Spiegel Online | 16.08.2017

Libyen droht mit Gewalt, Italien schickt Kriegsschiffe: Im Streit über die Flüchtlingshilfe im Mittelmeer steigt der Druck auf freiwillige Retter. Einige wollen trotzdem weitermachen. Hier sagen sie, warum.

Von Peter Maxwill

Für die Seenotretter im Mittelmeer war es bislang keine gute Woche – und es könnte noch deutlich schlimmer werden: Libyen hat Hilfsorganisationen aufgefordert, sich von den Küsten des nordafrikanischen Landes fernzuhalten. Italien plant dort zudem eine Militärmission, die EU hält sich weitgehend bedeckt.

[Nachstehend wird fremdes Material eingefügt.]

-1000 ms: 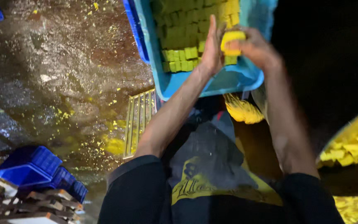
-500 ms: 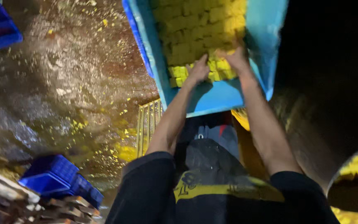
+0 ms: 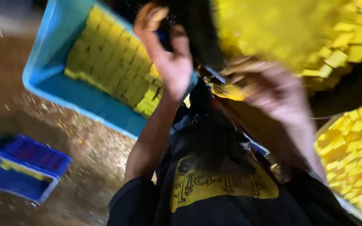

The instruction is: The person stirs a large vat of yellow tofu cubes in water with a skimmer, then picks the cubes one at a time from the vat and places them into a blue plastic tray, arranging them in rows. Another worker's hands occasionally add cubes to the same tray.

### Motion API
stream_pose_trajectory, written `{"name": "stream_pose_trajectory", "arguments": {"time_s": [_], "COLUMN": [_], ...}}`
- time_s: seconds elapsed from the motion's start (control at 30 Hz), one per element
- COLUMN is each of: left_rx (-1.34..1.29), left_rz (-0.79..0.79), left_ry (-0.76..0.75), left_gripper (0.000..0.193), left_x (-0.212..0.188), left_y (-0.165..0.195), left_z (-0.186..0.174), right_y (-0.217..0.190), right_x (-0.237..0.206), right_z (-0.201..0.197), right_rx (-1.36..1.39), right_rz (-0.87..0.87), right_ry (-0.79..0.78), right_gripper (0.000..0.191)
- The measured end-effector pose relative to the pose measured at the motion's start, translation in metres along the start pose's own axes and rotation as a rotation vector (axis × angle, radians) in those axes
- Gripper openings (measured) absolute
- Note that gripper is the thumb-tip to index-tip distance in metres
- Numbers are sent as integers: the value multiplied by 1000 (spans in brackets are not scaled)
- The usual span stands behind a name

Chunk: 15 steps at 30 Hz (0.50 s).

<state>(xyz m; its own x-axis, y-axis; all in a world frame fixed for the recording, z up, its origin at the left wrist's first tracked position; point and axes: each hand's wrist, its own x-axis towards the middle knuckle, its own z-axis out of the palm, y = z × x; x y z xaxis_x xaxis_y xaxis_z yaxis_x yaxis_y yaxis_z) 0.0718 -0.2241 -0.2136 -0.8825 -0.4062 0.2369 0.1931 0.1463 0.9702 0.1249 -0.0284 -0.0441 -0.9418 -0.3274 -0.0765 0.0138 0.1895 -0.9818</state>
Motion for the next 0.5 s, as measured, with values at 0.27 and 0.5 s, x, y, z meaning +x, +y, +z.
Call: {"name": "stream_pose_trajectory", "arguments": {"time_s": [0.27, 0.5], "left_rx": [714, 761], "left_rz": [211, 425], "left_ry": [-1382, -1466], "left_gripper": [43, 43], "left_x": [-70, -143], "left_y": [42, -49], "left_z": [210, 243], "right_y": [137, 203], "right_x": [-9, -5], "right_z": [-160, -195], "right_rx": [-713, -1147], "right_rz": [510, 459], "right_ry": [-48, -346], "right_gripper": [45, 39]}}
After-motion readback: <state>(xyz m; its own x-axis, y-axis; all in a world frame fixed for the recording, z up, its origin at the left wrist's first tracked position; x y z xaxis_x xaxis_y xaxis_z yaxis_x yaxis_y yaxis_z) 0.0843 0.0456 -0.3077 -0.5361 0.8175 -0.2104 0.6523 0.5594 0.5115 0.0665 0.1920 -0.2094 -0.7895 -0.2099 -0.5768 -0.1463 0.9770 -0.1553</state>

Am Wochenende hatten Hilfsorganisationen wie Sea Eye, Ärzte ohne Grenzen und Save the Children angekündigt, sich vorerst aus dem Rettungsgebiet vor der nordafrikanischen Küste zurückzuziehen. Als Grund nannten sie Drohungen und die Ankündigung aus Libyen, eine „Search and Rescue Zone“ auf internationale Gewässer auszuweiten. Als eines der letzten Schiffe privater Helfer kreuzt nun noch die „Aquarius“ von der Organisation SOS Méditerranée im Mittelmeer.